A sua volta, l’attenzione per il cinema svedese si coglie sia nel bel saggio dedicato a Scene da un matrimonio di Ingmar Bergman (uno scritto dove pare che Piscicelli colga in Bergman istanze di analisi e di visione dei rapporti interpersonali che lui stesso porrà in gioco nei propri film) e soprattutto nel lungo e interessante saggio (apparso su «Cinema Sessanta») dedicato al film Adalen ‘31 di Widerberg. Interessante per diversi motivi: quello più esterno è che il saggio è scritto nel 1970, dunque nella primissima fase di lavoro del critico, che tuttavia si dimostra già molto acuto e sa articolare con circospezione, e diplomatico taglio nell’esposizione, una difficile analisi sull’ideologia del film per come questa si insinua nei procedimenti espressivi. Così, del film di Widerberg, Piscicelli coglie il lato affermativo della fiducia nel rappresentare la positività della classe operaia ma, insieme, direttamente, ne registra i limiti creativi e d’innovazione nella ricerca della forma espressiva.
In coda ai suoi vecchi saggi, questo volume presenta i suoi ultimi scritti, apparsi nel suo blog personale, tutti al solito ben redatti e qualcuno anche venato da profonda malinconia (come il bellissimo omaggio alla grande attrice dei film di Ozu, Setsuko Hara, pochi giorni prima della sua morte avvenuta nel 2015, novantacinquenne: uno scritto nel quale Piscicelli cerca di darsi una spiegazione del perché il contributo fornito da questa donna giapponese al cinema non abbia racchiuso la sua intera vita, essendosi Ella ritirata dagli schermi poco dopo la morte del suo regista, Ozu, nel 1963, forse a suggello del fatto che il cinema non è tutto nell’esperienza di vivere, anche se ne costituisce una parte importante).

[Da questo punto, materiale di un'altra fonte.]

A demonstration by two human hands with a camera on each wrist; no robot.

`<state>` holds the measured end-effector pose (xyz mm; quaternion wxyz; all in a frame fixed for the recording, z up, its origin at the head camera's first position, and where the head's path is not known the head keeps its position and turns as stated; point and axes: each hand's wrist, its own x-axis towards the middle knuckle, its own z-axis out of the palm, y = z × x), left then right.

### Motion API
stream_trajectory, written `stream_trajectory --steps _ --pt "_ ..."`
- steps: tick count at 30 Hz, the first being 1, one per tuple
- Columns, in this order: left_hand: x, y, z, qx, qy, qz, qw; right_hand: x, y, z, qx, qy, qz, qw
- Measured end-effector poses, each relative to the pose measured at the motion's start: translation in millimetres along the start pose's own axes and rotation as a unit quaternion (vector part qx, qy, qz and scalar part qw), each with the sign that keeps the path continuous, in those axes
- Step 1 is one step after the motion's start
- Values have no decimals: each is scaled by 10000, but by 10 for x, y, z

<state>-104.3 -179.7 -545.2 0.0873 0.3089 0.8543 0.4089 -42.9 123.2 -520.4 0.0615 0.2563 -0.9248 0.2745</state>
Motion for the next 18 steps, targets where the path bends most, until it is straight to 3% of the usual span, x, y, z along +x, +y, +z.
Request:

A riguardo di questi ultimi scritti c’è una sola divergenza fra me e Piscicelli, ed è il giudizio negativo, impietoso, che lui dà al film American Sniper di Clint Eastwood. Questa divergenza non è tuttavia importante; ci sarà certamente occasione di discutere fra noi per tentare di comprendere, reciprocamente, quello che forse non è ancora stato capito, ma mi resta la domanda relativa a come, e perché, Piscicelli non abbia visto l’intensa duplicità, l’intrinseco e vitale-mortale legame, che il film di Eastwood traccia fra il cecchino americano e quello iracheno.
In conclusione, per il lettore italiano leggere gli scritti di cinema di Salvatore Piscicelli non solo consentirà di conoscere il pensiero analitico che egli possiede e che il nostro critico getta sul cinema collocato nello scenario politico e sociale contemporaneo (e che si tratti degli anni Settanta o del cinema di oggi, è relativamente importante; conta piuttosto il mettersi in moto di uno sguardo esaminatore sagace, abile a una visione di contesto come a porre in gioco puntualizzazioni verificabili) ma, nel contempo, fornirà la prova che lo stesso cinema di Piscicelli sorge da molto lontano, esprimendo interessi e focalizzazioni di lunga gittata e di profonda elaborazione intellettuale e culturale.



1 commento:

  1. Bellissima postfazione di Gino Frezza che entra nel merito di tutti gli scritti di Salvatore con grande acume , e che rende questo libro ancora più importante: un grande libri di cinema con persone che di cinema ne capiscono davvero e lo hanno dimostrato dedicando ad esso tutta la loro vita professionale e privata.